An early patent for a parking meter, U.S. patent, was filed by Roger W. Babson, on August 30, 1928. The meter was intended to operate on power from the battery of the parking vehicle and required a connection from the car to the meter.

Holger George Thuesen and Gerald A. Hale designed the first working parking meter, the Black Maria, in 1935. The History Channel's... History's Lost and Found documents their success in developing the first working parking meter. Thuesen and Hale were engineering professors at Oklahoma State University. They began working on the parking meter in 1933 at the request of Oklahoma City, Oklahoma lawyer and newspaper publisher Carl C. Magee. The world's first installed parking meter was in Oklahoma City on July 16, 1935. Magee received a patent for the apparatus on 24 May 1938.
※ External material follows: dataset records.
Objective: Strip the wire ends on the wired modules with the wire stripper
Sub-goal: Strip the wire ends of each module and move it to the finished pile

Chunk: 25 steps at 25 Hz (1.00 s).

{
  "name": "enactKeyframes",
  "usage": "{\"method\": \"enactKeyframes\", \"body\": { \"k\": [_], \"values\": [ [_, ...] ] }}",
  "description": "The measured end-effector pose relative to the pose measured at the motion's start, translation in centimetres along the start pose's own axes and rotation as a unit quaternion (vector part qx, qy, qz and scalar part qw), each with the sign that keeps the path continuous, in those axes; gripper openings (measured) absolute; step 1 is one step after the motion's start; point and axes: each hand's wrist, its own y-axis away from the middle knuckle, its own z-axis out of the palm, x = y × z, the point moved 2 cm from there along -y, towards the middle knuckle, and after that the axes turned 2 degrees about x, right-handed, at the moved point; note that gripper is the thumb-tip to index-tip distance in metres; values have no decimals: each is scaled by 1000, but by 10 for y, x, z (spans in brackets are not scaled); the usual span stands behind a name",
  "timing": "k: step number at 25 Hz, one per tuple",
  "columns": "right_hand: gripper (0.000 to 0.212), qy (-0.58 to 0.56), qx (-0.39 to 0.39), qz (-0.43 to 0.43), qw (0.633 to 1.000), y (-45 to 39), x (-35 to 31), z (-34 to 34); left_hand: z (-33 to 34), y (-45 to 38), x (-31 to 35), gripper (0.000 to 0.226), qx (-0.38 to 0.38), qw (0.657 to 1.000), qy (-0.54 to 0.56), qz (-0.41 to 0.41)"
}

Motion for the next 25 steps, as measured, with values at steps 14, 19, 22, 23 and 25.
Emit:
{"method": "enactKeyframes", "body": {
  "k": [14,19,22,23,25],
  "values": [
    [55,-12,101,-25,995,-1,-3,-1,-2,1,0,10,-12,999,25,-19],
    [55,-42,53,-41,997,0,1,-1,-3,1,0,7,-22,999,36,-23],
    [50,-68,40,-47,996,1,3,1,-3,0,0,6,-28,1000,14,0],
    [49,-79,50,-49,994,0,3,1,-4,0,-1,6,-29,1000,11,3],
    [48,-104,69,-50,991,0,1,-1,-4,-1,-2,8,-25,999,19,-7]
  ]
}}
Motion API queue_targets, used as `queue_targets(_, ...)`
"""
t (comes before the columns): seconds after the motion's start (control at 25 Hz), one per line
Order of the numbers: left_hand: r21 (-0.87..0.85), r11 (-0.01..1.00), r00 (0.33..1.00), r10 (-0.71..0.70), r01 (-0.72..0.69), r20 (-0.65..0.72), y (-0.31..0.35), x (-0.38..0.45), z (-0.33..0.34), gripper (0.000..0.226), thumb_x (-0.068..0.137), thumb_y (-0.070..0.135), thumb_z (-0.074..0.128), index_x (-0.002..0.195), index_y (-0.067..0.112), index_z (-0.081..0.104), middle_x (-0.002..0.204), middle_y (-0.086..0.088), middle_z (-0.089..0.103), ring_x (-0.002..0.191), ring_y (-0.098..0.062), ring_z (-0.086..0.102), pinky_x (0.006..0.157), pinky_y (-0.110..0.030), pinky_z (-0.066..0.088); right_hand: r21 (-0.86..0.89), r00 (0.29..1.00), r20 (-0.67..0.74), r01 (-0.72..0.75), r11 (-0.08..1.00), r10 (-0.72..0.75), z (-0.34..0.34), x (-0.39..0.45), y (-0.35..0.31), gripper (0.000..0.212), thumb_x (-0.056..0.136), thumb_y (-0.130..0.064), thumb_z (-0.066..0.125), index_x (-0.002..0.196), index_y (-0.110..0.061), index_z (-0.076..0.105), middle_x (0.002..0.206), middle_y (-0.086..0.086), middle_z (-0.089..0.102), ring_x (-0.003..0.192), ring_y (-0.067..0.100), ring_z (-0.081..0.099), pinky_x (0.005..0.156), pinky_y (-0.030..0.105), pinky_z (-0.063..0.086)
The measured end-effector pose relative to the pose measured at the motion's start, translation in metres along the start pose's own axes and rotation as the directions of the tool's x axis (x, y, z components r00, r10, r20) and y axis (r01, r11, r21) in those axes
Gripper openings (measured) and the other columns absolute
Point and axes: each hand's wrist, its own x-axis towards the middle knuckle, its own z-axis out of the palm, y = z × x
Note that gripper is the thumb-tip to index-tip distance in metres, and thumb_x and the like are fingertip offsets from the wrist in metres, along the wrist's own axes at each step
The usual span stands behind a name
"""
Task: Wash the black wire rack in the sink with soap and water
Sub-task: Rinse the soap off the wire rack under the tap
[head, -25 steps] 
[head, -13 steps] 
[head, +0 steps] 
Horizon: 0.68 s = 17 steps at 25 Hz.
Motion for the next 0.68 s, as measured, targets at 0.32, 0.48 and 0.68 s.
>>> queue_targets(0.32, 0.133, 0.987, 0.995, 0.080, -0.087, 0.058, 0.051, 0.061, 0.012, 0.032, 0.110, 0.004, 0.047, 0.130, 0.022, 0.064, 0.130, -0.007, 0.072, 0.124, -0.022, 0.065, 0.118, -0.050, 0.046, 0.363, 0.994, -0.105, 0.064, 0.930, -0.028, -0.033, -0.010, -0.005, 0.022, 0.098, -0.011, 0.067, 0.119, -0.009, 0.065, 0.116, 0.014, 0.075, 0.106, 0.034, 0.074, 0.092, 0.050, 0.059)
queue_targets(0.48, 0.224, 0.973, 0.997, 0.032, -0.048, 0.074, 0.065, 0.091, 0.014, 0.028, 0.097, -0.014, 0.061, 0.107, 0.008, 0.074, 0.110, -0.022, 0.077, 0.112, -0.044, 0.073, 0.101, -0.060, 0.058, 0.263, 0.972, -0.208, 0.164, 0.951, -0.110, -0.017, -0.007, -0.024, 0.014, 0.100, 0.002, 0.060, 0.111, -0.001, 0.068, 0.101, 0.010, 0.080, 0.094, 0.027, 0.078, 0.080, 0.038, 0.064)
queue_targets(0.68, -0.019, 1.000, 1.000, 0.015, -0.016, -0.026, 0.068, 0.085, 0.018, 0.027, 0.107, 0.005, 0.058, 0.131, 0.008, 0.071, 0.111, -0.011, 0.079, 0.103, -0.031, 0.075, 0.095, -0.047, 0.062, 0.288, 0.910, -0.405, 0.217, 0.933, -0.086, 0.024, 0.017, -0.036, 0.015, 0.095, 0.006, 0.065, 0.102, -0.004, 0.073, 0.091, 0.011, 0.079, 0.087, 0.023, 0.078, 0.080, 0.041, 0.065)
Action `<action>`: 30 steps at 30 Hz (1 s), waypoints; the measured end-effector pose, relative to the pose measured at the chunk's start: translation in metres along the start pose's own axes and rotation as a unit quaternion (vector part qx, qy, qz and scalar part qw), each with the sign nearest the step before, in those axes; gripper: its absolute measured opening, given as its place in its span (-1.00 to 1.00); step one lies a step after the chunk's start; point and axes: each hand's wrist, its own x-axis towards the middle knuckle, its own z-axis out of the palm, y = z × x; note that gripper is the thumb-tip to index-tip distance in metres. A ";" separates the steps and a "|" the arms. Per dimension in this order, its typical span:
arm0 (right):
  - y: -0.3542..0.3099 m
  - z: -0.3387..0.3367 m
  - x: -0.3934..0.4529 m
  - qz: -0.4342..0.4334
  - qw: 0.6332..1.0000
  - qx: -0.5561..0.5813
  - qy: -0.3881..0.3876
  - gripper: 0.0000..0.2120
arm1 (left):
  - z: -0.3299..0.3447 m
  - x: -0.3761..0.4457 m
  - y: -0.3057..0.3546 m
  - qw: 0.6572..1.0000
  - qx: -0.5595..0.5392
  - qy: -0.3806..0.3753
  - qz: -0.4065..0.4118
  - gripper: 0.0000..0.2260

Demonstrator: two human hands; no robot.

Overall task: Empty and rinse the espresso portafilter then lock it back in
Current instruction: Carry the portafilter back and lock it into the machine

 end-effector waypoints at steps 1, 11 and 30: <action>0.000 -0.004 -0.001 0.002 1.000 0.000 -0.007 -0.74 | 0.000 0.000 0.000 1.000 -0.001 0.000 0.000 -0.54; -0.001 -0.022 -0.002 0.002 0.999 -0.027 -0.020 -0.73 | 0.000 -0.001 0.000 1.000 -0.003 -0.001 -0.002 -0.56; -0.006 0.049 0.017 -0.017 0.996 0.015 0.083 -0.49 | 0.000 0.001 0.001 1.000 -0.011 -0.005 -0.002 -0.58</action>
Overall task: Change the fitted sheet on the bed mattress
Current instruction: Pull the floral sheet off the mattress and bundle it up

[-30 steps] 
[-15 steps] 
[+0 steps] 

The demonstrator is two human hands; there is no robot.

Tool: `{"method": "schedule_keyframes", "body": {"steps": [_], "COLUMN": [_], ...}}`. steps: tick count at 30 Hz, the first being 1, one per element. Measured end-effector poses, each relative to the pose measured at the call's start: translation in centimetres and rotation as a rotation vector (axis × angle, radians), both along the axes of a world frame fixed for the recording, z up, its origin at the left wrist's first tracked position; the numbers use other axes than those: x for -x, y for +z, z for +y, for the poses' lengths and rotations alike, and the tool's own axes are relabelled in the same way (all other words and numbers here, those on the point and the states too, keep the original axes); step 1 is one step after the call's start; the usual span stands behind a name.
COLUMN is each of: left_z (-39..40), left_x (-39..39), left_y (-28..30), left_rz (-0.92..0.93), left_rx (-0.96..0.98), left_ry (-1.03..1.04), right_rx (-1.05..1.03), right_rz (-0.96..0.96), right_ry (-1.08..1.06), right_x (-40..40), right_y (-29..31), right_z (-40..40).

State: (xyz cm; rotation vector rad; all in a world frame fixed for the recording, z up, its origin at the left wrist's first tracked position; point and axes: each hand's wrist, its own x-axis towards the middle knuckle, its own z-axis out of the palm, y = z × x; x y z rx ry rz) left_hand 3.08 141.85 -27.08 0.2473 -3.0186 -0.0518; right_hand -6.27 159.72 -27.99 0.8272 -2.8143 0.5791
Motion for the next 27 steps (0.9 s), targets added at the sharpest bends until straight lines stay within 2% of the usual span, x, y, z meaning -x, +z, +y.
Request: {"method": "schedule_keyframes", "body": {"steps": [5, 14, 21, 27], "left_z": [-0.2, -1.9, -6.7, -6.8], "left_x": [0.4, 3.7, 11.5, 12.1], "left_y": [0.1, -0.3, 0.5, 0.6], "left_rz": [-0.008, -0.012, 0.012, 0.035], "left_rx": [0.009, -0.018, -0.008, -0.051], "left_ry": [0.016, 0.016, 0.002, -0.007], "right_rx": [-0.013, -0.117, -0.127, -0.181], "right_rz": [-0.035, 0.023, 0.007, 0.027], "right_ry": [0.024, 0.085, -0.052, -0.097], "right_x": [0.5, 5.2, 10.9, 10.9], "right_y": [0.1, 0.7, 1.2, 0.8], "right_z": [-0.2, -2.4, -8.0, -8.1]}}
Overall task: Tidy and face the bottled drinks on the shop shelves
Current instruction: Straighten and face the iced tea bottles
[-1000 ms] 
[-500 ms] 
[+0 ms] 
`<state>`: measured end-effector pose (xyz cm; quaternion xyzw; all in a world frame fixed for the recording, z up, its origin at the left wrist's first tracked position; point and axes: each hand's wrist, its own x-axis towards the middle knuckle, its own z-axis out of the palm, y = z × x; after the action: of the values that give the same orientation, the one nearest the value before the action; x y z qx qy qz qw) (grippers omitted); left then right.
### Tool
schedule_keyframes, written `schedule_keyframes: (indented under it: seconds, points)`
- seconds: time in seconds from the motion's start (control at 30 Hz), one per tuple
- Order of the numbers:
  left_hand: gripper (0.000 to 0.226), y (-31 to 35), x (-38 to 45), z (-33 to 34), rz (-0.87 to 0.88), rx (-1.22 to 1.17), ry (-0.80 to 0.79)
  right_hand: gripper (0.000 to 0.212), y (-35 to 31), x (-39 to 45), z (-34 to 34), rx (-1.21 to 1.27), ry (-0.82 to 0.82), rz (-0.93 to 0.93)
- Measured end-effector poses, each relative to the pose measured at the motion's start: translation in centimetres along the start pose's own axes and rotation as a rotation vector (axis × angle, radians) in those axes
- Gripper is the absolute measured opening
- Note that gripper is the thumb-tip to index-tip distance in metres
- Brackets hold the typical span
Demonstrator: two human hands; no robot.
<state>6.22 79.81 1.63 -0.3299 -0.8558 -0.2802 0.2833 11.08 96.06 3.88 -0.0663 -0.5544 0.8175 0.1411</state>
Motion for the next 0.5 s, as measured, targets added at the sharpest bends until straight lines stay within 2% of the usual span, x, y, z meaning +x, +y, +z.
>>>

Industrial production started in 1936 and expanded until the mid-1980s. The first models were based on a coin acceptor, a dial to engage the mechanism, and a visible pointer and flag to indicate the expiration of the paid period. This configuration lasted more than 40 years, with only a few changes in the exterior design, such as a double-headed design (to cover two adjacent parking spaces) and the incorporation of new materials and production techniques.

M.H. Rhodes Inc. of Hartford, Connecticut started making meters for Mark-Time Parking Meter Company of Miami, where the first Rhodes meters were installed in 1936. These were different from the Magee design because only the driver's action of turning a handle was necessary to keep the spring wound. At the same time, Magee's meters needed a service worker to wind the spring occasionally.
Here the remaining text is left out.